ABOUT THIS TASK> Please write out exactly, without any picture, each line from the first in the listing through the line that includes "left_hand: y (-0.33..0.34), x".

DATASET RECORDS>
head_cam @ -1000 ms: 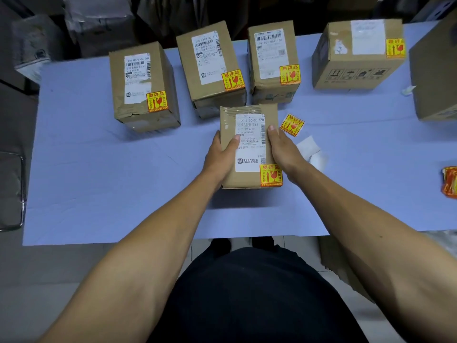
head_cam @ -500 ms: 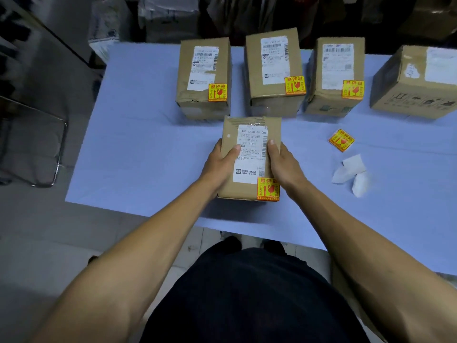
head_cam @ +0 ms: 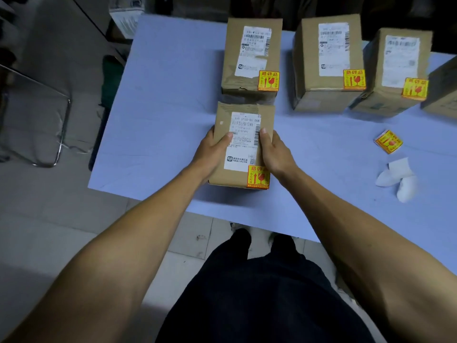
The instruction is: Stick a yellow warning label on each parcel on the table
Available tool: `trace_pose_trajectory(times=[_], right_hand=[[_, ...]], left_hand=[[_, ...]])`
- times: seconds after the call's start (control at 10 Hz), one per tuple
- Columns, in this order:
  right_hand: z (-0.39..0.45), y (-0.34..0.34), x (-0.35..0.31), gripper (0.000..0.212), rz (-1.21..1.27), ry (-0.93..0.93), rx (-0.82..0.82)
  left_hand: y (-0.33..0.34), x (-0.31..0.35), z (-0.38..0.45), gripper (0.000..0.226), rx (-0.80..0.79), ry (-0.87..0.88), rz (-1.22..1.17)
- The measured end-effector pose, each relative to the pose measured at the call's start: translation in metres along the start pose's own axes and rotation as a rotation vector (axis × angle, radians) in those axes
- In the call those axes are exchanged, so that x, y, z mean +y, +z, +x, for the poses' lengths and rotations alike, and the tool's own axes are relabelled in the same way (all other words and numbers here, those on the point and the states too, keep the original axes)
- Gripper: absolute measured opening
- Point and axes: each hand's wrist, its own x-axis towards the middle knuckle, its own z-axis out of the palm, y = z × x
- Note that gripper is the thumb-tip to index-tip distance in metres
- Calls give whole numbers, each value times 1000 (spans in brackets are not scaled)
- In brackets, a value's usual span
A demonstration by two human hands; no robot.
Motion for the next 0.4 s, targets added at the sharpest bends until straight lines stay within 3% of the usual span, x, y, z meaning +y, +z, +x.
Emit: trace_pose_trajectory(times=[0.2,0.3,0.4], right_hand=[[-7,-3,-8,67,18,20,-3],[-12,-14,-9,95,-37,61,-27],[-22,-36,-14,82,-131,43,34]], left_hand=[[-6,0,4,42,-4,12,60],[-8,2,3,57,-15,-18,168],[-11,23,6,80,62,3,409]])
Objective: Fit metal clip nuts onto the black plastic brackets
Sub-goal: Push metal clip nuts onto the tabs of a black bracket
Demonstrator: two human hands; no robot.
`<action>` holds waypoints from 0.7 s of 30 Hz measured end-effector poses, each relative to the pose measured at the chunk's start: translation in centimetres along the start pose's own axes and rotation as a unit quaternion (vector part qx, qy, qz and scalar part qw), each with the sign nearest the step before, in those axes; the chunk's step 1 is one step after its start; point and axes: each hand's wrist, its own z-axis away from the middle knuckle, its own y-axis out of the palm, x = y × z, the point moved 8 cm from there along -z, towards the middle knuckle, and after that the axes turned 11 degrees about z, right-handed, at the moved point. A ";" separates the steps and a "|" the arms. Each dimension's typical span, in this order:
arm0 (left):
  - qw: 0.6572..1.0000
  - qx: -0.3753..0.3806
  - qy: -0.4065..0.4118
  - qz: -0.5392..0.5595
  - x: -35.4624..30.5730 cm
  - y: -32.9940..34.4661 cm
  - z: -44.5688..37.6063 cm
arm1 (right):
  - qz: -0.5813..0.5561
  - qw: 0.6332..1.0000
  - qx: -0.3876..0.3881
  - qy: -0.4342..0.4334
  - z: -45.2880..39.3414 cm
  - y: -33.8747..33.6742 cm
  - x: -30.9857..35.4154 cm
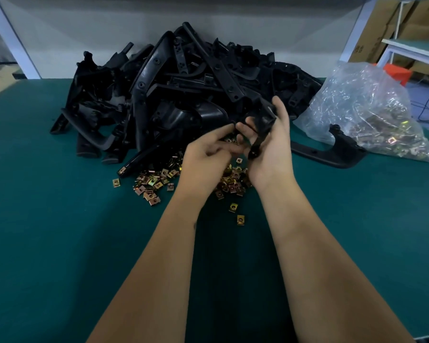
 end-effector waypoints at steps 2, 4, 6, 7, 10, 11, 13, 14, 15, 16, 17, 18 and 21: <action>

EXERCISE RESULT>
head_cam @ -1000 ms: 
head_cam @ -500 ms: 
head_cam @ +0 ms: 
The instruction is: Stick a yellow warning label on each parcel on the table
Available tool: `trace_pose_trajectory(times=[_], right_hand=[[_, ...]], left_hand=[[_, ...]])`
- times: seconds after the call's start (control at 10 Hz), one per tuple
- Columns, in this order:
  right_hand: z (-0.39..0.45), y (-0.34..0.34), x (-0.35..0.31), gripper (0.000..0.212), rz (-1.21..1.27), ry (-0.93..0.93), rx (-0.82..0.82)
  left_hand: y (-0.33..0.34), x (-0.31..0.35), z (-0.38..0.45), gripper (0.000..0.226), rx (-0.80..0.79), ry (-0.87..0.88), rz (-1.22..1.17)

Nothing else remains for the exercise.